Assurance of Marriage
Author: F. Duane Lindsey
Week of August 17, 2014
Ruth 3:10-15; 1 Thessalonians 4:1-8
Boaz was overjoyed at Ruth’s request for marriage. He compared her earlier expression of loyal love toward Naomi with her present desire that he would fulfill the role of kinsman-redeemer. He viewed her loyal love toward him as excelling that expressed toward Naomi, since Ruth could have legitimately sought the attention of younger men.
Boaz assured Ruth that he would carry out the responsibility of kinsman-redeemer, understood in the Book of Ruth to include levirate marriage, because the elders of the city “know that you are a woman of noble character” (Ruth 3:11).

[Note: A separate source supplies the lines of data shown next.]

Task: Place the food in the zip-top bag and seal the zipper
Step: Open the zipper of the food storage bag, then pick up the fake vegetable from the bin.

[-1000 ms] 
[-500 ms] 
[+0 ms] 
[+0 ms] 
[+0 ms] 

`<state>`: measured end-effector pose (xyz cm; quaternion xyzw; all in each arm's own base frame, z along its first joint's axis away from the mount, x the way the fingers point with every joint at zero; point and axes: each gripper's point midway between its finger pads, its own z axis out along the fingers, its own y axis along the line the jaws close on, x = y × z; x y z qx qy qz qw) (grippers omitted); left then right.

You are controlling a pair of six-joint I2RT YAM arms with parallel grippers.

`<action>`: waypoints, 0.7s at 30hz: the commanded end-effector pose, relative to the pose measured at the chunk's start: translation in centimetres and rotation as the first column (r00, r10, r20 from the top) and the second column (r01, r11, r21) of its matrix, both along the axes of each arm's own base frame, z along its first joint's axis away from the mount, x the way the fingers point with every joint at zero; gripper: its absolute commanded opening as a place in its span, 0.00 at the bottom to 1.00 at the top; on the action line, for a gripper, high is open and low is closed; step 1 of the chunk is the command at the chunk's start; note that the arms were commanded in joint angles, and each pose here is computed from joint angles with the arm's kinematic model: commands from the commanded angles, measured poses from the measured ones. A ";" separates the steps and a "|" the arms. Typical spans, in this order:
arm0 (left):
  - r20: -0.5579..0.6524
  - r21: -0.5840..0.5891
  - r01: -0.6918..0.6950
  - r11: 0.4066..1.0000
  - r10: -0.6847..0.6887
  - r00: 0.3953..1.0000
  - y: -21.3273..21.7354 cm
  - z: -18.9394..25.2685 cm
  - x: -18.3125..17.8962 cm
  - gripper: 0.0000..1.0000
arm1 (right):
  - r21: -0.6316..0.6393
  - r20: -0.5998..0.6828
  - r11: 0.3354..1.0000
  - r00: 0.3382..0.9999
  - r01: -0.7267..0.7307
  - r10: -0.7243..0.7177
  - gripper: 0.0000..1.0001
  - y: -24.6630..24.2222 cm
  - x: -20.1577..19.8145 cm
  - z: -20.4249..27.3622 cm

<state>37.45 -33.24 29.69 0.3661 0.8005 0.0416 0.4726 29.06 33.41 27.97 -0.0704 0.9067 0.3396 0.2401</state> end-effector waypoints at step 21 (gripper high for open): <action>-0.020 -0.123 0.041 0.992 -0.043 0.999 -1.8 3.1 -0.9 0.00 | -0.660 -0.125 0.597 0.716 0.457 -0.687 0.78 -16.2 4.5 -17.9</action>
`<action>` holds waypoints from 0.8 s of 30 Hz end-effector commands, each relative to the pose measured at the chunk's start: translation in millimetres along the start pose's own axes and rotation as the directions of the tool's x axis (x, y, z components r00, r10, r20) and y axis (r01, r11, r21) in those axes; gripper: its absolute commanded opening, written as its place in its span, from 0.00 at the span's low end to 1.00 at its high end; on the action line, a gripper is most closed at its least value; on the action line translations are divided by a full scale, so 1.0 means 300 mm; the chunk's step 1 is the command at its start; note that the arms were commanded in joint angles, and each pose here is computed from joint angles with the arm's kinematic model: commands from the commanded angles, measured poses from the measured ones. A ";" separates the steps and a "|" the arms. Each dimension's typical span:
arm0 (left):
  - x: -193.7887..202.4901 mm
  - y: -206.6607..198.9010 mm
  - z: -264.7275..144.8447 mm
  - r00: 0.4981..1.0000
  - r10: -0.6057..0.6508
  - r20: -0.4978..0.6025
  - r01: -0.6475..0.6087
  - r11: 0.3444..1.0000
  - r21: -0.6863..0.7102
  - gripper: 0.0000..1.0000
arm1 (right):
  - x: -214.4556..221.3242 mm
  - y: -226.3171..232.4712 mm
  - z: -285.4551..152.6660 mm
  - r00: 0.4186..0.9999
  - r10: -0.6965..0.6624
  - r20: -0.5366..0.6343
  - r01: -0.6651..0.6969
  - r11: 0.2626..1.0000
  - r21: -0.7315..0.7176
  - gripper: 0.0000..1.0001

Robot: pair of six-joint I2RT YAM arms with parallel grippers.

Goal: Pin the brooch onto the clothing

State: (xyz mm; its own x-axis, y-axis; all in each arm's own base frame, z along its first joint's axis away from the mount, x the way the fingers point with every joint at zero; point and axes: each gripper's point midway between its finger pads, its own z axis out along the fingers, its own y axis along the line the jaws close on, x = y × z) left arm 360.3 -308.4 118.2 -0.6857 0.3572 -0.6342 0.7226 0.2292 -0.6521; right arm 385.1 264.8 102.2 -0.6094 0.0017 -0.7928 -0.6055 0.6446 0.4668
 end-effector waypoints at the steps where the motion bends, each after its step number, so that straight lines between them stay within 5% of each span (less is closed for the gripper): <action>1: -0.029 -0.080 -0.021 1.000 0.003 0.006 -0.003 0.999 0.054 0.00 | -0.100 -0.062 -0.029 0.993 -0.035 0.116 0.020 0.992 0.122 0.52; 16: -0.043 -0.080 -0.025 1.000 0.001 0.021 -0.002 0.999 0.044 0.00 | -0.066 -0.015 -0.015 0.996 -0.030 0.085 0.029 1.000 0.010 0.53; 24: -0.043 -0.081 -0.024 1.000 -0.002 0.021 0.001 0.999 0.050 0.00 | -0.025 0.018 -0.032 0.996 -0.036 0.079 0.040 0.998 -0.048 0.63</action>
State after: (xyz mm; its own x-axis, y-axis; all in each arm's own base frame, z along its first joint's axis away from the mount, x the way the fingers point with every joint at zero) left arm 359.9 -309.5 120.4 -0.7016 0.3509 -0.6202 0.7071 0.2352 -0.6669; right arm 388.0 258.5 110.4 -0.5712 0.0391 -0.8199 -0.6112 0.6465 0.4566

Boaz had apparently anticipated fulfilling the role Ruth requested, because he was aware of a potential roadblock—the existence of “a kinsman-redeemer nearer than I” (v. 12). Not wanting to circumvent another man’s opportunity to act responsibly, Boaz informed Ruth he would interact with the nearer kinsman as soon as the town gate opened in the morning. If the latter would be unwilling to serve as a kinsman-redeemer, Boaz gave his oath that he would do so.
Boaz instructed Ruth to remain at his feet until morning. Many thoughts must have filled their minds during the sleepless hours as they waited for the dawn.
Boaz arose before sunrise and sent Ruth back to Naomi with “six measures of barley” poured into her shawl (v. 15). Boaz headed for the town gate as Ruth returned to Naomi.
If you were in Boaz’s sandals: Would you have exercised moral restraint toward Ruth on the dark Judean hillside? Would you have been willing to sacrifice marriage to Ruth (whom Boaz obviously loved) for the legal rights of the nearer kinsman? The countryside near Bethlehem was the scene of many lessons we need to learn in our modern world.